Print the lines that run from the line with "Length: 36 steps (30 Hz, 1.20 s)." to the line with "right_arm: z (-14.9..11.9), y", keeping both end lines, exactly as they appear in the entries below, and nothing else.
+++
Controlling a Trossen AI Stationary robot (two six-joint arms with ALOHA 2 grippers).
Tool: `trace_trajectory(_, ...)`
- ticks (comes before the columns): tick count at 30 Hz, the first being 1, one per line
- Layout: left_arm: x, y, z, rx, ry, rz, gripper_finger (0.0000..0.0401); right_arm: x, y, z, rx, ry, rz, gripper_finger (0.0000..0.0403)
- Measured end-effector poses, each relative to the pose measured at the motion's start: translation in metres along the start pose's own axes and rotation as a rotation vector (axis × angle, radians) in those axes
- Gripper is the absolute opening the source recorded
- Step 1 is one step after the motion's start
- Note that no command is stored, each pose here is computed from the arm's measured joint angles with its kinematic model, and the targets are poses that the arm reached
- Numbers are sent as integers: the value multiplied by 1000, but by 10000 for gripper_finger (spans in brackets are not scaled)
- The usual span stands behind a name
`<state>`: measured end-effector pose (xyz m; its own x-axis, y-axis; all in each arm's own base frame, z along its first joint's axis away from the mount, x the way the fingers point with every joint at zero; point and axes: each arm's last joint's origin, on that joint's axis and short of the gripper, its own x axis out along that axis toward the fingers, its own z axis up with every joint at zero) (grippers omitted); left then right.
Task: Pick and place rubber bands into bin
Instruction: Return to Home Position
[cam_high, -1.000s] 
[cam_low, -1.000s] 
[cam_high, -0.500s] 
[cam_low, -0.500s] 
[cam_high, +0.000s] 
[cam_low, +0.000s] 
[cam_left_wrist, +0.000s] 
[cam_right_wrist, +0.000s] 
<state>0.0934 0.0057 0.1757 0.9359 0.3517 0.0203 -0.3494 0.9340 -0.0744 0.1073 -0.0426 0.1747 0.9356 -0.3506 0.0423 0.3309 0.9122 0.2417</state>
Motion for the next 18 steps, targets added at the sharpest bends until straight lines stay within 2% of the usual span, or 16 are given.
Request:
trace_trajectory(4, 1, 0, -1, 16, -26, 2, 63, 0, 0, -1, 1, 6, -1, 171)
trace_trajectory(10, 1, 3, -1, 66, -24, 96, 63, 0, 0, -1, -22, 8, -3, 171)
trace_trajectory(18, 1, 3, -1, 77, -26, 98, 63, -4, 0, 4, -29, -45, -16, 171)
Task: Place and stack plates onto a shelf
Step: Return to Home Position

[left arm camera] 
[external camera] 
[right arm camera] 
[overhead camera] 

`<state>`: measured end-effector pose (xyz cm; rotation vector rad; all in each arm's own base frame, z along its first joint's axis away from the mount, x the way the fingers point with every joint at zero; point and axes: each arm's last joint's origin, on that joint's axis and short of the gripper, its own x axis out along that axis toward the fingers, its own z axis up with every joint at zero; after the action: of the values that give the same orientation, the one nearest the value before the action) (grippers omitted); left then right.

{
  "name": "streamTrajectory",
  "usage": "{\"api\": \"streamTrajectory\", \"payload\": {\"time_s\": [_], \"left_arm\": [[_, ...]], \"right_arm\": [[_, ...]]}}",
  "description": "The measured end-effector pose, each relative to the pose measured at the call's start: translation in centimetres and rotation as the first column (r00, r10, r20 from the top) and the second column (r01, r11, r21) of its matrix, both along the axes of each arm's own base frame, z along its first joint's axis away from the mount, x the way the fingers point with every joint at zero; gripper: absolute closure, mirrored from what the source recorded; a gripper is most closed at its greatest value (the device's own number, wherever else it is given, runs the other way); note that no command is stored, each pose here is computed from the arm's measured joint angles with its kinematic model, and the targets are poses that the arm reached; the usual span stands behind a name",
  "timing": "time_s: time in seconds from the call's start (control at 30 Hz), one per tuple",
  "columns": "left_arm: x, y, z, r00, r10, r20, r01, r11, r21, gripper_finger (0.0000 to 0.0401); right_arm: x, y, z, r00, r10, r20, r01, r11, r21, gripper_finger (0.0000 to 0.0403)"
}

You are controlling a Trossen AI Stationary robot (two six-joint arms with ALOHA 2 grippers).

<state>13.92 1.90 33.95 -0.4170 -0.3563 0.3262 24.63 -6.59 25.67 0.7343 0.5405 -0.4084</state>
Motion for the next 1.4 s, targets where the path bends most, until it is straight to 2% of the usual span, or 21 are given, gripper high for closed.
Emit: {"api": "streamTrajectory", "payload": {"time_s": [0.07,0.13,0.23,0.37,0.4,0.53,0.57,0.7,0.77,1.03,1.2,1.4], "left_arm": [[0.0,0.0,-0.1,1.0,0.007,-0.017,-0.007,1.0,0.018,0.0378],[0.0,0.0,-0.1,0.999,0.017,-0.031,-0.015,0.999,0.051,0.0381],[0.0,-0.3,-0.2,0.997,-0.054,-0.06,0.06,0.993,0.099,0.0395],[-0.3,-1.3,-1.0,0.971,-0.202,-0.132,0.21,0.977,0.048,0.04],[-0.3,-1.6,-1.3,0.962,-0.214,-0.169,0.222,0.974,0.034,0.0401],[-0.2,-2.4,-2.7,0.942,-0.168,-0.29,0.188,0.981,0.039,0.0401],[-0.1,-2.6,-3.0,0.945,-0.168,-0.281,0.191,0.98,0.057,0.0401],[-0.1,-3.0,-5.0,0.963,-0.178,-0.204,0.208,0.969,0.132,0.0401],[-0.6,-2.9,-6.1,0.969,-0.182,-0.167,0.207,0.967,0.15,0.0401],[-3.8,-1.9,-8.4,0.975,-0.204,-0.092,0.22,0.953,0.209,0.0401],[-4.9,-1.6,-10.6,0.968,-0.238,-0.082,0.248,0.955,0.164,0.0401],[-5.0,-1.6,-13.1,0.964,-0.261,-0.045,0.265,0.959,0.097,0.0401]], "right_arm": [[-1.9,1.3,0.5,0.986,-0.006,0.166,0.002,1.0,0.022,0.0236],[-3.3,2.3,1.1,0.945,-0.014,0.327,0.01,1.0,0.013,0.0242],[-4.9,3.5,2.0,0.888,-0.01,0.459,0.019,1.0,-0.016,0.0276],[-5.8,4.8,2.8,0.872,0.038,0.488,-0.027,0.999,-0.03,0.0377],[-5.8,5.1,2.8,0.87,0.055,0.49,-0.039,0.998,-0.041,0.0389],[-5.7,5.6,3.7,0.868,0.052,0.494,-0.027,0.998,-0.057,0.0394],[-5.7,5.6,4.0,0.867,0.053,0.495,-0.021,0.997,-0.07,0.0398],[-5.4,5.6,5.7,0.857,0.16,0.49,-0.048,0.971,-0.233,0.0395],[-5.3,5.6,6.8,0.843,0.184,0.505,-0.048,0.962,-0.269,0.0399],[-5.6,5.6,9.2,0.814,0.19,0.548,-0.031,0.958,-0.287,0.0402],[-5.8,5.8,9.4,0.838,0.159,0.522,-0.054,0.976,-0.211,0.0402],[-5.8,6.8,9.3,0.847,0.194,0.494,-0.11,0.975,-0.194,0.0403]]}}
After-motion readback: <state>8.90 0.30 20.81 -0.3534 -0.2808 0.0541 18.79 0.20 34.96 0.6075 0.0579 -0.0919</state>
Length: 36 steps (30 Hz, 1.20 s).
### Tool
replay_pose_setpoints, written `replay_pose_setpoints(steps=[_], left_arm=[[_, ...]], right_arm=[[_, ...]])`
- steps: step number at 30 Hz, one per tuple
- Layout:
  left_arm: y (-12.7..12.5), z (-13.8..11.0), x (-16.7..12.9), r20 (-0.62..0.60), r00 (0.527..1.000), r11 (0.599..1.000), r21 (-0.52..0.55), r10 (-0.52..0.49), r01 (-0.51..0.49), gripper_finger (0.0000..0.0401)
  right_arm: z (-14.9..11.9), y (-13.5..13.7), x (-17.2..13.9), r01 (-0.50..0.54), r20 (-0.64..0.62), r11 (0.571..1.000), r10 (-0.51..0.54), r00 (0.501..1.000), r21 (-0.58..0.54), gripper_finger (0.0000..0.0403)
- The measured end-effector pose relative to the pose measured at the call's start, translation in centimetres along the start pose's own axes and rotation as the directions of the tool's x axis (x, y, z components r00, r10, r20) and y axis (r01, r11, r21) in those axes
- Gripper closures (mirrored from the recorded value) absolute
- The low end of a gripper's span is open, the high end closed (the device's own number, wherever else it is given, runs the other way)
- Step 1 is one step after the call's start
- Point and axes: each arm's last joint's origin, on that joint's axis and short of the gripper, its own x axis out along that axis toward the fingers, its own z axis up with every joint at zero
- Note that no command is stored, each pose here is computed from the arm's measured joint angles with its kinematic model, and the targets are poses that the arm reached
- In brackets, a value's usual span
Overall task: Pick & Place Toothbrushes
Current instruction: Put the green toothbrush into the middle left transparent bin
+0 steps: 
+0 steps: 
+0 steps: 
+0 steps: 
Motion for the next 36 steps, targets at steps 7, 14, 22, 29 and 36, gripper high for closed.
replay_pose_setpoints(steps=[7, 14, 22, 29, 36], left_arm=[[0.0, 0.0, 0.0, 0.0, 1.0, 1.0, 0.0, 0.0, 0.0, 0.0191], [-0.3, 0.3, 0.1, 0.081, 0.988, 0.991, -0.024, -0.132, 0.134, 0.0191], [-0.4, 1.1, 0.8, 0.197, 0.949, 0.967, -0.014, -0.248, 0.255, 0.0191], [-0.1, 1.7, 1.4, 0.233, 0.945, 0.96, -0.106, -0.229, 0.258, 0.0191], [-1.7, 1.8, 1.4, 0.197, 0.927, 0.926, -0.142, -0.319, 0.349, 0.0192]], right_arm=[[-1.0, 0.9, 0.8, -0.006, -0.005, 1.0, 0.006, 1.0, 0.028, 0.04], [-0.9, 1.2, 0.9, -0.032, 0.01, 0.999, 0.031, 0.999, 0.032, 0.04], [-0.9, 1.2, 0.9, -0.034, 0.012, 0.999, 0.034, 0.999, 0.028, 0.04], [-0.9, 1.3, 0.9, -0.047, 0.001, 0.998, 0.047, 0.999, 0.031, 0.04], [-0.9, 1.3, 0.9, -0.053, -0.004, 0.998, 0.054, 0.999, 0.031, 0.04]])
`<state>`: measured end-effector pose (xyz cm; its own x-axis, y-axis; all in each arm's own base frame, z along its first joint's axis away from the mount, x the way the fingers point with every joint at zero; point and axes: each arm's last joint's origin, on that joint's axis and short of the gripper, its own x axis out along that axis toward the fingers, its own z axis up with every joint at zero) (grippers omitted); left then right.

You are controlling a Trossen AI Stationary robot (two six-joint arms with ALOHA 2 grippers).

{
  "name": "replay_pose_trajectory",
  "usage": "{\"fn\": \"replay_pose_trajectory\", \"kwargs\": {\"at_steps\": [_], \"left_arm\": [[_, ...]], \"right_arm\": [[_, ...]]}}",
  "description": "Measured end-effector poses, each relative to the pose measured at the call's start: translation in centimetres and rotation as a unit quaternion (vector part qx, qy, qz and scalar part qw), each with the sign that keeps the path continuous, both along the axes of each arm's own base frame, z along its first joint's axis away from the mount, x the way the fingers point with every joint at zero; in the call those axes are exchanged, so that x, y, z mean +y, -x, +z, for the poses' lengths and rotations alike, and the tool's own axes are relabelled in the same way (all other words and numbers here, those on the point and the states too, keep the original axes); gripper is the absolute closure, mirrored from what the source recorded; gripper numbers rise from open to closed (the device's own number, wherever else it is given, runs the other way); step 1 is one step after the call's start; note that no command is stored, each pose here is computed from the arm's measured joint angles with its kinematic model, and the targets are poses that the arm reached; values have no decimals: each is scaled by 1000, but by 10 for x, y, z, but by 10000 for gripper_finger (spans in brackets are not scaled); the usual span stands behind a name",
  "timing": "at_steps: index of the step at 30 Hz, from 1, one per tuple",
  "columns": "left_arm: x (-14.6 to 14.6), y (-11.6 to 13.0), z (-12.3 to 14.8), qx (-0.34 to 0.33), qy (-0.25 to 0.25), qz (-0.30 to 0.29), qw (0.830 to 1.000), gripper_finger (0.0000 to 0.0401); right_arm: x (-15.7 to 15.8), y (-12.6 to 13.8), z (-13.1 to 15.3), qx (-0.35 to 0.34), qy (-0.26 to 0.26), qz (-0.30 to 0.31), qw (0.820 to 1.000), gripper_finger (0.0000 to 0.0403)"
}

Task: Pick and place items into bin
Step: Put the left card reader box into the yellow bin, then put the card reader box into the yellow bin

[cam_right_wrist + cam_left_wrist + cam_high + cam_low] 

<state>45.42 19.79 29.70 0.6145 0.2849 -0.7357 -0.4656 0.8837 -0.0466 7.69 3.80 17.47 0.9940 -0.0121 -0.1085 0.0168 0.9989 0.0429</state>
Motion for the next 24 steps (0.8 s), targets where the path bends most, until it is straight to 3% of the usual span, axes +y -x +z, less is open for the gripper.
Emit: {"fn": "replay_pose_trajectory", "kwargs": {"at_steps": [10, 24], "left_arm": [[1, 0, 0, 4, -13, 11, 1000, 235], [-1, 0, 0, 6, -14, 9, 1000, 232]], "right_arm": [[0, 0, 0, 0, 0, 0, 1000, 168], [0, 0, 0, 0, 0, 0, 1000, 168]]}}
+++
SOLUTION TO THIS PROBLEM »
Length: 36 steps (30 Hz, 1.20 s).
### Tool
replay_pose_setpoints, written `replay_pose_setpoints(steps=[_], left_arm=[[_, ...]], right_arm=[[_, ...]])`
- steps: step number at 30 Hz, one per tuple
- Layout:
  left_arm: y (-12.7..12.5), z (-13.8..11.0), x (-16.7..12.9), r20 (-0.62..0.60), r00 (0.527..1.000), r11 (0.599..1.000), r21 (-0.52..0.55), r10 (-0.52..0.49), r01 (-0.51..0.49), gripper_finger (0.0000..0.0401)
  right_arm: z (-14.9..11.9), y (-13.5..13.7), x (-17.2..13.9), r01 (-0.50..0.54), r20 (-0.64..0.62), r11 (0.571..1.000), r10 (-0.51..0.54), r00 (0.501..1.000), r21 (-0.58..0.54), gripper_finger (0.0000..0.0403)

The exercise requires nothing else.